Last night wasn’t exactly a good night. I was up and down all night until my husband went to work. That’s when I finally dragged ass from the living room to the bedroom, where my fluff (a big down comforter) was waiting to suck me into the depths of fever dreams.

What I dreamed about early this morning could possibly make Stephen King cringe. Talk about weird. And why are fever dreams almost always sexual? Or is that just my perverted subconscious?

So I started out walking in a forest. Or was it … wait. It was a forest, except it was in Fillory, and there weren’t many trees. And if you don’t know what Fillory is, I highly suggest watching The Magicians. The first 2 seasons are on Netflix, and season 3 is currently on episode 3 on the SyFy channel.

Anyways, I’m walking through the forest in Fillory, looking for food. A munchkin out of Wizard of Oz is also searching. But he has chains. He tells me I need the chains, or I won’t catch anything to eat. Since Fillory is a magical place, I automatically assumed the chains were magical. So I graciously accepted them, thanked the munchkin, and continued with my quest.

When I finally found some food, others appeared, also holding chains, except each chain had 3 vaginas on the end of them. The vaginas had teeth, and they were screaming FEED ME! Yes.
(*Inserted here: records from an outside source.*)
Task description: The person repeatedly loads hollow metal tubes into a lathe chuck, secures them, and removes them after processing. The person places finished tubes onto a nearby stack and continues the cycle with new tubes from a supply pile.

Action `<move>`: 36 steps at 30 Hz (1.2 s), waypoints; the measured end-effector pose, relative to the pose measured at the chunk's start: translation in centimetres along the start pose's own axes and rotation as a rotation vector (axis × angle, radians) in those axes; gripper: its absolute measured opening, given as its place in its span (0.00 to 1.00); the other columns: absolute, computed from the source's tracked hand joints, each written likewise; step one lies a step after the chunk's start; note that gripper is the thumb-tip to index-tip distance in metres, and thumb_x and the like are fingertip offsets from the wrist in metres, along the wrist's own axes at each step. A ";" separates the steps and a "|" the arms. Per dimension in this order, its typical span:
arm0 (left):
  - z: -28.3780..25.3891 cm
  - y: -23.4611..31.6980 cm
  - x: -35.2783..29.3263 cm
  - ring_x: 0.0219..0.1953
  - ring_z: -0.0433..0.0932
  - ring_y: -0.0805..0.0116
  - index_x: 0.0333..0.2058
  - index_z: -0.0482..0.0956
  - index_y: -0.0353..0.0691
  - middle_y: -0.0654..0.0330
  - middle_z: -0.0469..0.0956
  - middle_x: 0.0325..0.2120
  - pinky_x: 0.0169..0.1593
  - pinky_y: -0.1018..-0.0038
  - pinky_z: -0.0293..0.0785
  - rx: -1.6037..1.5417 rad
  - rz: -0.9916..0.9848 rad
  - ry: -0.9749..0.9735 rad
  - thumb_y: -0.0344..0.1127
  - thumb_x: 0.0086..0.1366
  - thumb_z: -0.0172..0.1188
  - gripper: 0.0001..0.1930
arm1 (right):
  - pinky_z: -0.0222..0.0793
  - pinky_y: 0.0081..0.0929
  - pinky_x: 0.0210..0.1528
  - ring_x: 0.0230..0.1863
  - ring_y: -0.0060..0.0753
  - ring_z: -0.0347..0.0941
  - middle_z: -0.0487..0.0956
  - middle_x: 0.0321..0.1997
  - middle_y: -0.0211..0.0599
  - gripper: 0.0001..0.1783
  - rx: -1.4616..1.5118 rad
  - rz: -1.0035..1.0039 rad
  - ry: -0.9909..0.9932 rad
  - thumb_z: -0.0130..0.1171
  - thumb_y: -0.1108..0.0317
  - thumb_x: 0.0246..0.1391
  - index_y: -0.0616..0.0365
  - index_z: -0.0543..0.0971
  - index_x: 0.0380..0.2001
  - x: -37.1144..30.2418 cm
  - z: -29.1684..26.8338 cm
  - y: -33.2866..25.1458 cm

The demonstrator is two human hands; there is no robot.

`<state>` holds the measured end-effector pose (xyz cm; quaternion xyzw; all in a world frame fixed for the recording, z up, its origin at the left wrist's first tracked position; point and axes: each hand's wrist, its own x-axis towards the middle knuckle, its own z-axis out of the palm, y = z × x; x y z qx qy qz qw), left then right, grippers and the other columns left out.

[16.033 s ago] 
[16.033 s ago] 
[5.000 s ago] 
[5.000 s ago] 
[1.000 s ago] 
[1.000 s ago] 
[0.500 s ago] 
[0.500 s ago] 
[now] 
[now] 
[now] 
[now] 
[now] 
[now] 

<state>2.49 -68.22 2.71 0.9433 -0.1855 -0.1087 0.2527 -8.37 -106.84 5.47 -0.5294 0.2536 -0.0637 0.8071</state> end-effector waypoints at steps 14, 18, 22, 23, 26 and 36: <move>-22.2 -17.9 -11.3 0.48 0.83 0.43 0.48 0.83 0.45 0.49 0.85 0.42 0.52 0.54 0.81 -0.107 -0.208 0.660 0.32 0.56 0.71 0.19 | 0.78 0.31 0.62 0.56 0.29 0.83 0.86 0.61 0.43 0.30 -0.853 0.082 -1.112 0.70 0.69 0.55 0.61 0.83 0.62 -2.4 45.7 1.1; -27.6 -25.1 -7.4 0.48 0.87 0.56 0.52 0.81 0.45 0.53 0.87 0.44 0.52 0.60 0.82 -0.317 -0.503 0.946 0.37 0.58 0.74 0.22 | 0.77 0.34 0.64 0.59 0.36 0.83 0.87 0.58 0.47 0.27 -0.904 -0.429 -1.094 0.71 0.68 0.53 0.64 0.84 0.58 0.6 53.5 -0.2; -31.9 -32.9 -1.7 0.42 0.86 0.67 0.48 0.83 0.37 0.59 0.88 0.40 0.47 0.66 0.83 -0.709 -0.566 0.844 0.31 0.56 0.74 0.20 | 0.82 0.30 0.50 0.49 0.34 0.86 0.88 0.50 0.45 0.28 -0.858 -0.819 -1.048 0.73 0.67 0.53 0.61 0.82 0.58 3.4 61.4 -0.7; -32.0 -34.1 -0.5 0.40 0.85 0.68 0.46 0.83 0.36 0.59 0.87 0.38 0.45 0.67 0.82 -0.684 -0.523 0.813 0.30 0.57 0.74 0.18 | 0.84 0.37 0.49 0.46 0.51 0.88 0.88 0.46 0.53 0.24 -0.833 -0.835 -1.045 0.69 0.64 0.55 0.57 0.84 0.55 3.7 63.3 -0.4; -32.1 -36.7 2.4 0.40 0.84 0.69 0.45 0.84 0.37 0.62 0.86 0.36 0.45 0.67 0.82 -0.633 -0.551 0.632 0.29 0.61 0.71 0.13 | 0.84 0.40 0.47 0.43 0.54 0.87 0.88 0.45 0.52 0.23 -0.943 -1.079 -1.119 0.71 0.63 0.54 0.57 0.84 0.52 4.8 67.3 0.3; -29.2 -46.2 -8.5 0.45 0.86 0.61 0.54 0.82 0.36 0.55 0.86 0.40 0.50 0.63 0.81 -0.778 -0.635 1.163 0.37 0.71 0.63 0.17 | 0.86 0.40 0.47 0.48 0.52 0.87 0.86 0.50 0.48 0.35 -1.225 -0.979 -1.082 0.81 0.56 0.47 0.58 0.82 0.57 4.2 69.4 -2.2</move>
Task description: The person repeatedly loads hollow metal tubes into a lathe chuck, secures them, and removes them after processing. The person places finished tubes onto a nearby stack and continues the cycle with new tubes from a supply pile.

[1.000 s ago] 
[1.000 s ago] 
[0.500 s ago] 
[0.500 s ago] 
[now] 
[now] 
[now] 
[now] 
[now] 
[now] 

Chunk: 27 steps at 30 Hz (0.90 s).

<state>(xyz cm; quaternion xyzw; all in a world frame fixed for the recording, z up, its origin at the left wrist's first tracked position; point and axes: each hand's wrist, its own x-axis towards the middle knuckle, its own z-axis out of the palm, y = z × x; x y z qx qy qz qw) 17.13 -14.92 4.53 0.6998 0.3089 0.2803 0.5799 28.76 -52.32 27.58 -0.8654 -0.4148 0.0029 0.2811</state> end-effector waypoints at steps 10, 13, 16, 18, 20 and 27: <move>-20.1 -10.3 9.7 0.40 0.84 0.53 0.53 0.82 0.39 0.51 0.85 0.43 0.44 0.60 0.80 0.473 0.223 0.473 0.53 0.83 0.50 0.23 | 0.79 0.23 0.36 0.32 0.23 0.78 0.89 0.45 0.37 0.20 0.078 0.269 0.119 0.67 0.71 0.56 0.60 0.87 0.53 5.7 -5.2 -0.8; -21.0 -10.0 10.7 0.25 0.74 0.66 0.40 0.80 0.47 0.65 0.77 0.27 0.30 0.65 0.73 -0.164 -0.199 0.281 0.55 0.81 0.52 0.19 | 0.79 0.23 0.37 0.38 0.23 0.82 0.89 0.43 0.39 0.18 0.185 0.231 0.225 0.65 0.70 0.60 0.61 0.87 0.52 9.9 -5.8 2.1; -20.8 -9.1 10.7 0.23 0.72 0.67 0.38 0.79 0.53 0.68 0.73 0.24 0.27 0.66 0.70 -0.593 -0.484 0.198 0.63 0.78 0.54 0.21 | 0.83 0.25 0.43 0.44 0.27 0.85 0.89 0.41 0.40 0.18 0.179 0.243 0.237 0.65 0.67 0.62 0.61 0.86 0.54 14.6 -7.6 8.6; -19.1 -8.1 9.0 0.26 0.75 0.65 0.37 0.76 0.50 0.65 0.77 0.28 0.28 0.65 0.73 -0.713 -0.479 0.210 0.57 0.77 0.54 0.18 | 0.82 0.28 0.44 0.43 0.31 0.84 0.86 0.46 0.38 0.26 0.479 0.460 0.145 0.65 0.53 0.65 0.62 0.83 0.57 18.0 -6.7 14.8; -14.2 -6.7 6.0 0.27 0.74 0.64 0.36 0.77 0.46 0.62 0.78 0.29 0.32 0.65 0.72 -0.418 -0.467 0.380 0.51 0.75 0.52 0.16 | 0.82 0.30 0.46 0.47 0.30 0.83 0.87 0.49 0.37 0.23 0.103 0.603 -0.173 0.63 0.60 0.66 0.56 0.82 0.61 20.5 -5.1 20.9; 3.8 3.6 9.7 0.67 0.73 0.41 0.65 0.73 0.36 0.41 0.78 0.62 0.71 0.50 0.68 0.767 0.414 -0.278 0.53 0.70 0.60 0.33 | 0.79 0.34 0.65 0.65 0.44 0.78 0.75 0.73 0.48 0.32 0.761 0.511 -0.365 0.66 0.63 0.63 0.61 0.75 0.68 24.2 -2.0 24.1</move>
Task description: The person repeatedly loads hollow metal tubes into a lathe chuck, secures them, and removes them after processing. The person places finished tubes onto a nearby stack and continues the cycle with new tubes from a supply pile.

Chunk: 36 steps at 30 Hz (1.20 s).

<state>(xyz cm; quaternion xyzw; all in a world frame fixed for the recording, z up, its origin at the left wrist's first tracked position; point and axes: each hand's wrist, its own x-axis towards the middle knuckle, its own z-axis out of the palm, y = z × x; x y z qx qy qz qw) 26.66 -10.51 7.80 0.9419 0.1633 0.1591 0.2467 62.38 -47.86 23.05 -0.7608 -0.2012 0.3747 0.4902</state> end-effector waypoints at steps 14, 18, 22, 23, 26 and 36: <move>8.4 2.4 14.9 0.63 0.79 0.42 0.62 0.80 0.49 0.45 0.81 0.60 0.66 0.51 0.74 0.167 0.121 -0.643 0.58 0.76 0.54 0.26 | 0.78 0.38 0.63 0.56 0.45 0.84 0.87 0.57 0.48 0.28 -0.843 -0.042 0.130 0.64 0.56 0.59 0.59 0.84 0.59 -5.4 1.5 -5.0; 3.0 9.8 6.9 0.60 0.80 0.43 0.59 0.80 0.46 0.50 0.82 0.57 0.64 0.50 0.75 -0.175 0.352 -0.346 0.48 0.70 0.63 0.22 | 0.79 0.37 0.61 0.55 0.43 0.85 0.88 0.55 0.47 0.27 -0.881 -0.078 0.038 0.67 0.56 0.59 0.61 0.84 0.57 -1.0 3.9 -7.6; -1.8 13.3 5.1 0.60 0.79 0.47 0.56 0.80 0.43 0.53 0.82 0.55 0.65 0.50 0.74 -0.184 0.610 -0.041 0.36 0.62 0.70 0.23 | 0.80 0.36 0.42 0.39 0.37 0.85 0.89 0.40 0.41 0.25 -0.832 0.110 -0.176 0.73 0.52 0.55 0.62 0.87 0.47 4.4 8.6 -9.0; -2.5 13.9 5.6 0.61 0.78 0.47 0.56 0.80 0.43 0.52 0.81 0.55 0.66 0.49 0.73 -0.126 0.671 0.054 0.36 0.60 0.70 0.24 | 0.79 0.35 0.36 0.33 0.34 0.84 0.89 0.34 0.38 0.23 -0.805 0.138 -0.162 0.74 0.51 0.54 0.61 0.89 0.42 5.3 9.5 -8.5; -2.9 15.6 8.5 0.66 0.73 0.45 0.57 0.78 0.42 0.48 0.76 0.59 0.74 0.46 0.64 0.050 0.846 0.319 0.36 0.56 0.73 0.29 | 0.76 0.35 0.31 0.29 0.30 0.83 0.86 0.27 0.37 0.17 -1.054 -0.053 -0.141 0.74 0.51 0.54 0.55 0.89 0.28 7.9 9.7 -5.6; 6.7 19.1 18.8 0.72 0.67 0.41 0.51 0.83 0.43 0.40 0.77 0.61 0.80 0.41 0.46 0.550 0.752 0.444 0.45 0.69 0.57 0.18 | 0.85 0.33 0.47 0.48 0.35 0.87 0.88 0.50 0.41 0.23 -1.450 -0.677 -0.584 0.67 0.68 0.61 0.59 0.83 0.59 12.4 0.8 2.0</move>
They resembled that fricken plant thing in Little Shop of Horrors.

I remember being very afraid to look at the end of my chains. But it didn’t matter. I could hear them screaming. I didn’t understand why there were vaginas on the ends of the chains, until a group leader led us to the a castle, where Eliot (an actual character in The Magicians) resided as the king of Fillory.

As we were all lined up in front of King Eliot, he asked each of us to hand him the chains. On each arm of his throne were huge iron hoops, to which he attached the chains. The only word he said after that was kneel. And we did, except for the group leader, who had taken all of our food, and handed it to the king.

Eliot stood from his thrown, carefully inspecting the food, deciding which vagina would get the best food. Wait … WHAT?! Those things are actually going to eat??? Eliot couldn’t look more pleased with himself. PERV! Or am I the perv for having this f*cked up dream?

As if he could read my thoughts, he turned to me. “It looks like you’re the recipient of today’s reward”. The others hissed at me with jealousy. What did he mean by reward? Was he going to let me have my vaginas back? But then he tossed the food to the vaginas on my chains, and they devoured everything like starving lions.

I quickly understood what Eliot meant by reward, because as my vaginas with teeth were devouring lunch, my vagina started screaming … in a good way. And that’s all I’m saying without getting too crazy. Oh. Too late.

I never knew you could have an orgasm in your sleep when you have the flu.

Maybe I’ll take a sleeping pill and extra Tylenol tonight. I’m slightly afraid to ever sleep again.